When cross-examined, he agreed that he speaks a little English. He conceded that on 9 May 1998 his ship did not have a permit to fish in Kiribati. He admitted knowing that there was a 200 nautical mile fishing limit inside which he was not allowed to fish, but he thought that it was alright to sail inside the limit so long as he did not fish. He denied that he ever told Taitai Teororo (the second prosecution witness) that he had measured the EEZ from the baseline of Nikunau. He claimed that he had made the measurement from the baseline of Arorae.


That was the close of the case for the defence. I then heard an address by counsel for the Republic.
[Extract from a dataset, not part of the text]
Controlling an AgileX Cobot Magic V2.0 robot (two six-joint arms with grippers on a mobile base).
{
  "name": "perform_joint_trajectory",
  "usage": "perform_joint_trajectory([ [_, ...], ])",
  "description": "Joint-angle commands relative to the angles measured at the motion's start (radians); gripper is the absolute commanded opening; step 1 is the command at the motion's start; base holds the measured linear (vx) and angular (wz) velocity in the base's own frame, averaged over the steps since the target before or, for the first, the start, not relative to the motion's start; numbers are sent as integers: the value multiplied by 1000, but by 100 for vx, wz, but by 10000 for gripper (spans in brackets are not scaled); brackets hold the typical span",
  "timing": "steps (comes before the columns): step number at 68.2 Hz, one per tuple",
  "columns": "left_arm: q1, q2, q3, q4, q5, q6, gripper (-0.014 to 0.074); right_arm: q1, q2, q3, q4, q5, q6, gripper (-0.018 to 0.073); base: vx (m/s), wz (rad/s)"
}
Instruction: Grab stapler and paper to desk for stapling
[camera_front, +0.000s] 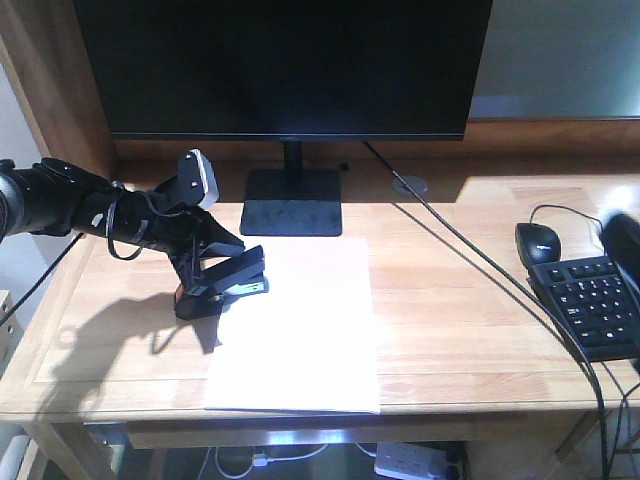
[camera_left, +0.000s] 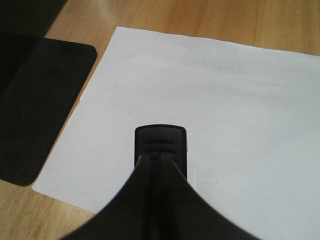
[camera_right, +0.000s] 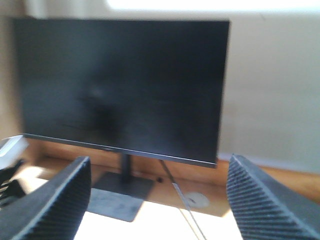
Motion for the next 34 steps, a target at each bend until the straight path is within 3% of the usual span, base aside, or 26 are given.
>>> perform_joint_trajectory([
  [1,-10,-55,-27,-54,22,-10,-6,-3,-91,32,-31,-18,-14,542,0,0],
  [18,-10,-55,-27,-54,22,-10,-6,-3,-313,202,-16,-71,-14,542,0,0],
  [34,-10,-55,-27,-54,22,-10,-6,-3,-362,243,20,-87,-14,542,0,0],
])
The accused was informed of his right to address the court but he did not wish to say anything further.


Before considering the evidence I must direct myself that the burden of proof beyond reasonable doubt remains upon the prosecution from first to last. The prosecution must prove the charge and each element of the charge beyond a reasonable doubt and if it fails to do so then the accused is entitled to be acquitted. There is never any onus on the accused to prove his innocence.


To discharge that onus in respect of the first count, the prosecution must establish:


(i) that Jasmine 9 was a foreign fishing vessel;

(ii) that it entered the fishery limits not for a purpose recognised by international law; and

(iii) that it did so without the authority of a permit granted under the Fisheries Ordinance.

In respect of the second count the prosecution must also prove that the vessel fished or attempted to fish within the fishery limits.


From the evidence of the first two prosecution witnesses and of the accused himself, there can be no doubt that the ship was a foreign fishing vessel and I am satisfied that that element of the charge has been proved to the required standard.


On the question of entry into the fishery limits, I accept the evidence of the prosecution witnesses. I find that the accused's contention that the log shows the second longitude position as W17945 has no foundation. The log distinctly shows the figures to be W17955. The person who made the entry – the second officer according to the accused – had an unusual way of making the figure 5. In the entry W17955, both 5s are made in the same way except that the first 5 has a much smaller curve in the tail. There are other figure 5s appearing in entries in the same hand on that page of the log. They are all similar. The figure disputed by the accused could not possibly be a 4 nor any other number except a 5. That is enough to decide the issue, but there is more. The entry for 9 May 1998 in a note book kept by the accused, the 2nd officer and the crewman responsible for bringing in the fishing lines was produced to the court. The note book gives details of fishing activities including the directions in which the lines were streamed, the speed of the vessel and the number of revolutions per minute of the engine. The entry for the speed was 10.5 knots. The figure 5 in that entry was almost exactly the same as the disputed figure in the log book. The accused conceded in cross-examination that the speed shown in the notebook was indeed 10.5 knots and that the entry had also been made by the second officer.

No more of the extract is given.